Describe the differences among the following three types of orders: market, limit, and stop-loss. What is...

  • Describe the differences among the following three types of orders: market, limit, and stop-loss.
  • What is meant by a short sale?
  • Describe the meaning of buying on margin.

Solutions

Expert Solution

Market order:
A market order executed to buy or sell a security immediately on the prevailing market prices. It ensures that the order completed but did not assure the fulfilling price.

  • For example, An investor desires to acquire shares of ABC stock immediately. The investor could submit a market order, and this order executed quickly at market price.

Limit order:
Execution of a Buy Limit order will be at the limit price, or lower and implementation of a Sell Limit order will be at the limit price or higher.
It says the broker to halt trading if the price is disadvantageous exceeding a particular amount.

  • For example, An investor wants to purchase shares of ABC stock for no more than $10. The investor could propose a limit order for this amount, and this order will only complete if the price of ABC stock is $10 or below.

Stop-loss order:
A stop-loss order applied to restrict losses. A stop-loss order executed to buy or sell a stock once the price of the stock touches the specified rate, identified as the stop price.

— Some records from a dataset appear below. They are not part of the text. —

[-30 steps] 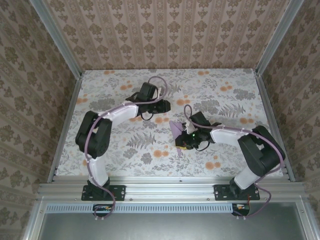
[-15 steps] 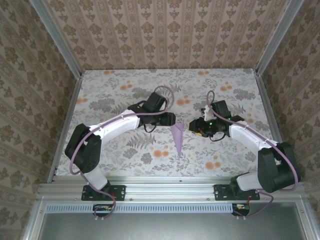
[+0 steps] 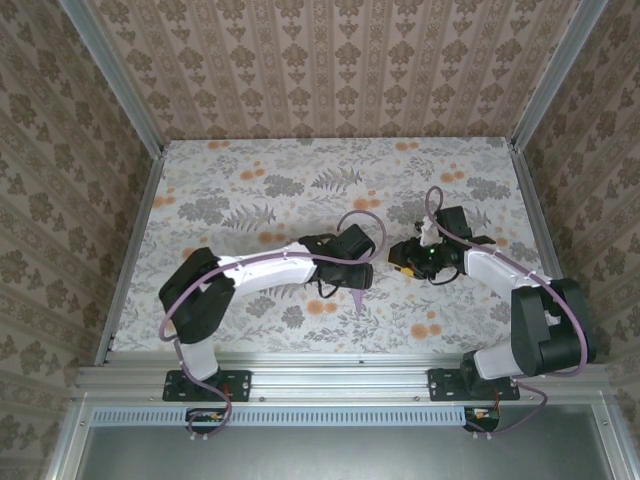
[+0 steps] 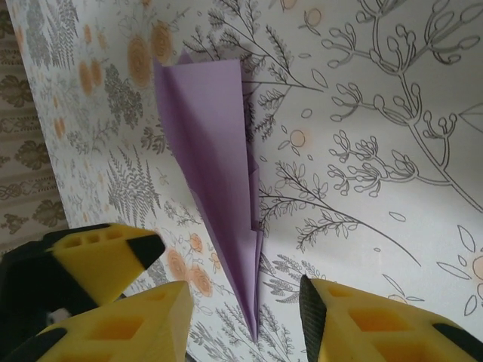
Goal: Fold a paper plane with a square sheet of paper (pick it up from the middle)
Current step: Turn over a paper plane at the center of the table.
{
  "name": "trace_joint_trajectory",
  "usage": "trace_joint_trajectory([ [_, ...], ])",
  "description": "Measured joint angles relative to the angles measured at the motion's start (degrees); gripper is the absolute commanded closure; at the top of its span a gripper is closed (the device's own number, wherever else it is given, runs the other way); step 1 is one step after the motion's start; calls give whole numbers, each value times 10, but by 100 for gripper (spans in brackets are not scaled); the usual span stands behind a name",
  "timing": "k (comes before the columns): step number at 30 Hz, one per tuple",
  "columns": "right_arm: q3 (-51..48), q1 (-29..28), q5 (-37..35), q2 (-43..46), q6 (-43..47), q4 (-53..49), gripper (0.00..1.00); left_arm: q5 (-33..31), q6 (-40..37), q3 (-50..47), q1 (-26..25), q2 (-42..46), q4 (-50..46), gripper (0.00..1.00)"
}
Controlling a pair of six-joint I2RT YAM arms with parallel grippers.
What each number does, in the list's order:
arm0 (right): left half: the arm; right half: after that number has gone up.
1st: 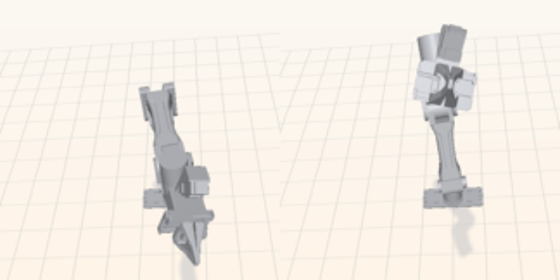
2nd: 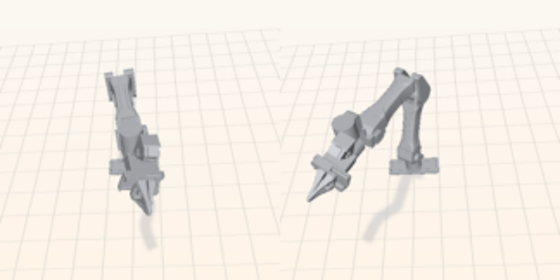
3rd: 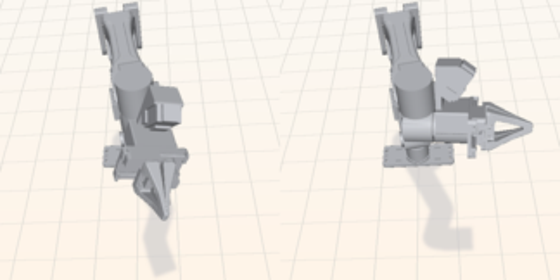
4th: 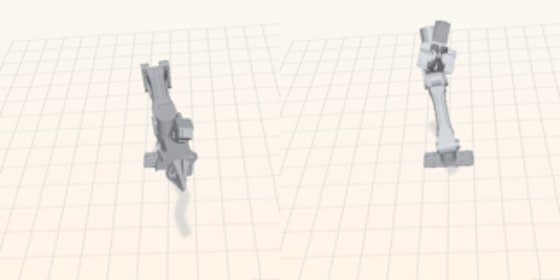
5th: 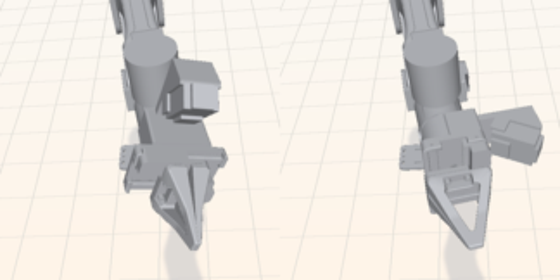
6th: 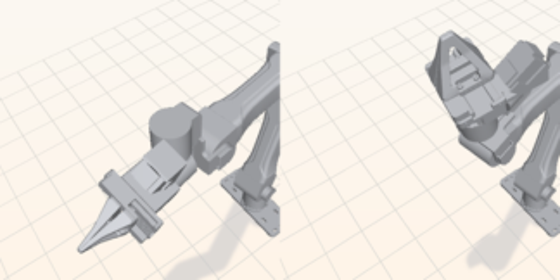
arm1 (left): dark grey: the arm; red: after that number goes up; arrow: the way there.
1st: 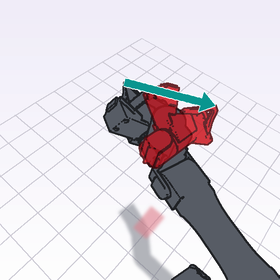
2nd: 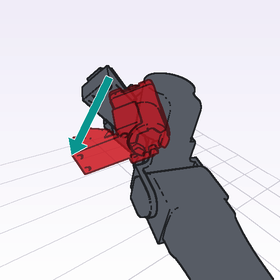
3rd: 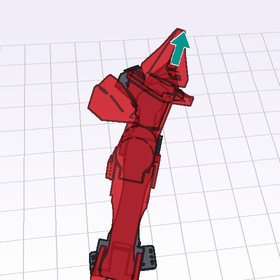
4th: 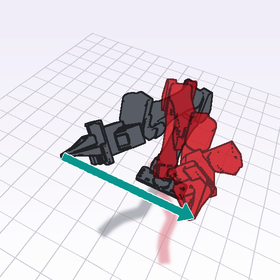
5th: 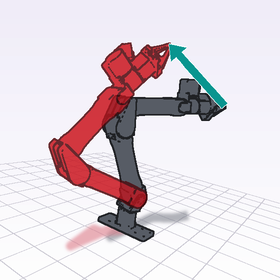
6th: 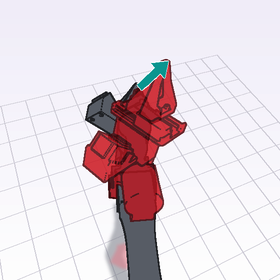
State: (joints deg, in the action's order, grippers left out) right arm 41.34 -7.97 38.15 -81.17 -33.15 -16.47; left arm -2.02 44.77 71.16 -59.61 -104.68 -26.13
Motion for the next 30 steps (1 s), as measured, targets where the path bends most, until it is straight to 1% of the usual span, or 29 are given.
trace_joint_trajectory([
  [4, -7, 0, 0, 0, 0, 0, 54, -9, 3, 13, -4, -39, -13, 45],
  [6, -9, 1, 2, 0, 0, 1, 54, -9, 3, 25, -4, -54, -17, 48],
  [9, -12, 1, 6, 0, 0, 4, 53, -12, 3, 47, -4, -75, -20, 55],
  [15, -21, 1, 13, 0, 0, 11, 53, -27, 1, 55, -4, -79, -36, 66],
  [19, -21, 2, 13, 0, 0, 14, 54, -33, 1, 55, -4, -79, -45, 71],
  [22, -22, 2, 16, 0, 0, 17, 53, -38, 0, 54, -4, -79, -48, 72],
  [26, -27, 2, 22, 0, 0, 22, 53, -39, 0, 48, -4, -74, -47, 70],
  [30, -30, 2, 27, -3, 0, 29, 53, -35, 1, 21, -3, -50, -37, 71],
])
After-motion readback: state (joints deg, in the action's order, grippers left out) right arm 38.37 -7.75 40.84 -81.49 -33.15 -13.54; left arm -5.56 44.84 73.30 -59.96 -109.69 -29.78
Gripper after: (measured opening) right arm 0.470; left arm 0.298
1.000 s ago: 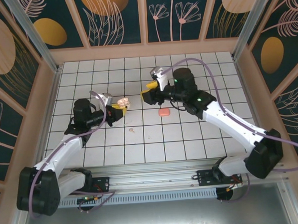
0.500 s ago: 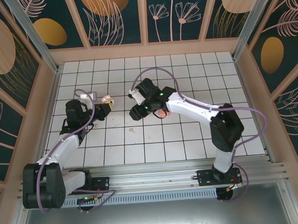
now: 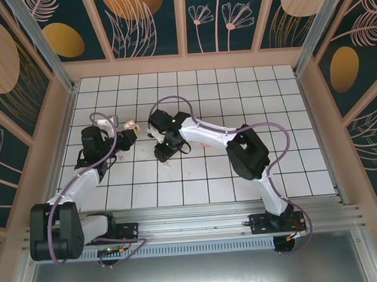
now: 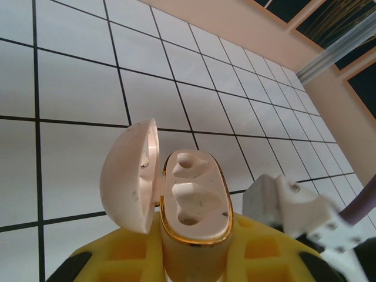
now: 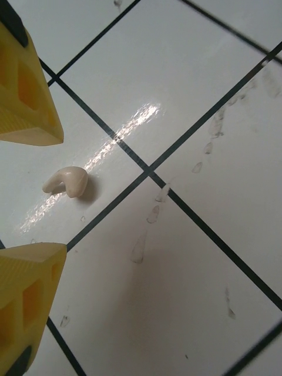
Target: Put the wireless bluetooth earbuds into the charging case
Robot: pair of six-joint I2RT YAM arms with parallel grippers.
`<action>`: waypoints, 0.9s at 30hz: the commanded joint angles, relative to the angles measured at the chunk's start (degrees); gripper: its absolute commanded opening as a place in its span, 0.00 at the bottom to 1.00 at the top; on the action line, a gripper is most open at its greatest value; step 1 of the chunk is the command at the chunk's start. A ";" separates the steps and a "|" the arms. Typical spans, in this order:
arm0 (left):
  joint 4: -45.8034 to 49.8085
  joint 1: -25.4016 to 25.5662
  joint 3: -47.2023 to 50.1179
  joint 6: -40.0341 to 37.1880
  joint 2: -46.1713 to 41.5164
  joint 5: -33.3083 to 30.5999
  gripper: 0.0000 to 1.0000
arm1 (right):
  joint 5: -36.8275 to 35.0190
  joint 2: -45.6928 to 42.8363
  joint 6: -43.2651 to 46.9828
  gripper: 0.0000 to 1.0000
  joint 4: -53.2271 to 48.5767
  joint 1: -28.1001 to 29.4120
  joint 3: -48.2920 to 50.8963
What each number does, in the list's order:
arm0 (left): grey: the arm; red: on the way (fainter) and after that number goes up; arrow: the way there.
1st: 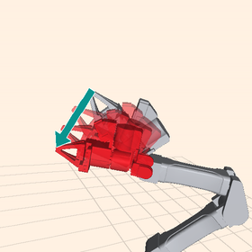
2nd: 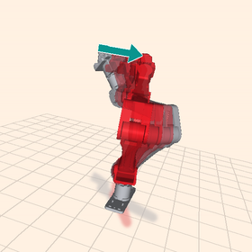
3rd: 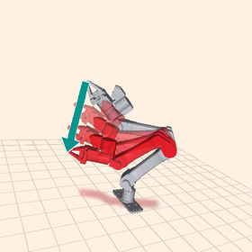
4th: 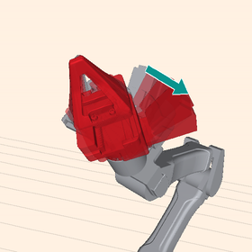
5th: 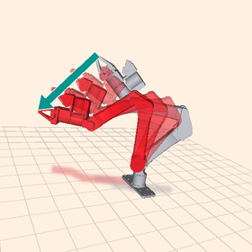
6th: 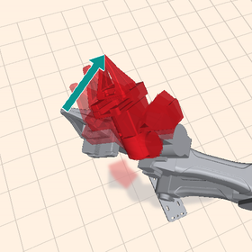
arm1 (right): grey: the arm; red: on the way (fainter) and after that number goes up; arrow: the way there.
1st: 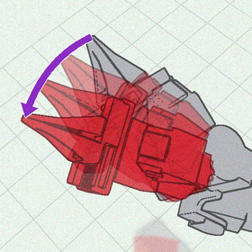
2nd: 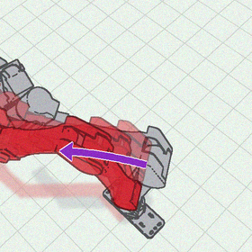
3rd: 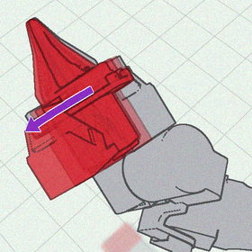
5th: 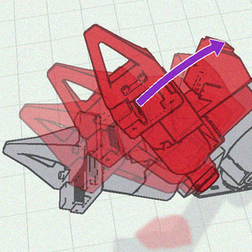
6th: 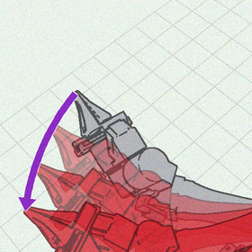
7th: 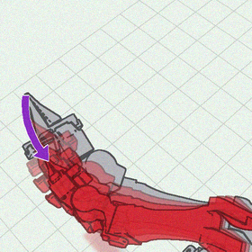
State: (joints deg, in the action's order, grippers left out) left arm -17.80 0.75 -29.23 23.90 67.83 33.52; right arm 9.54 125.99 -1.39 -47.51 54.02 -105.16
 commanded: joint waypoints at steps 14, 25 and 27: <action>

  • For example, if a stock priced at $200, a stop-loss order may be placed by an investor at $140. If the price touches or falls below $140, this will trigger an automated market sell order for the investor-owned stocks. In this example, this would limit the investor’s losses to 30%.

Short sale:
It sells a stock that the seller does not own; in this first, settlements made to borrow shares of the security. Once the agreements made, the investor sells the shares in the public market intending to repurchase them. The foremost benefit of a short sale is that it enables traders to profit from a decline in price. Short-sellers try to sell shares while the price is high and repurchase after the price has fallen. It is essential to know that short sales deemed risky because if the stock price increases instead of drops, there is no limit to the investor’s potential loss.

  • For example, An investor estimates that Stock X, which is trading at $100 per share, will decrease when the company announces its annual profits in one week. Consequently, the investor borrows 100 shares from a broker while short-selling those shares to the market. Now the investor “shorts” 100 shares of Stock X, which he did not hold, believing that the share price will decrease.
  • After a week, Stock X’s price falls to $90 per share after announcing annual profits. The investor determines to stop the short position, so he repurchases 100 shares of Stock X from the open market at $90 per share and delivers those shares to the broker. The investor earns a value of $10 per share, which is a total of $1,000.

Buying on margin:

Generally, buying on margin is practised by short-sellers of the stock. In simple words, buying on margin indicates funding with borrowed money. It lets using money from a broker to purchase inventory, we can say it as a credit from our brokerage firm. Buying on margin allows us to buy more extra stock than we would be worthy of buying usually. It requires the initial margin and maintenance margin. Buying on margin increases both earnings and losses.

  • For example, An investor wants to buy 1,000 shares of Company ABC for $5 per share but does not have the necessary $5,000. He only has $2,500. If he buys the shares on margin, he borrows the other half of the money from the brokerage firm and buys the shares the ABC Company.
  • If the value of the Company ABC shares drops a certain point, say 25% of the original $5,000 value.
  • The brokerage firm may execute a margin call, suggesting that in a few days, he needs to put more extra cash or sell some of the shares to neutralize all or part of the variation among the actual stock price and the maintenance margin. If the stock rises, then he will be in a more profitable position.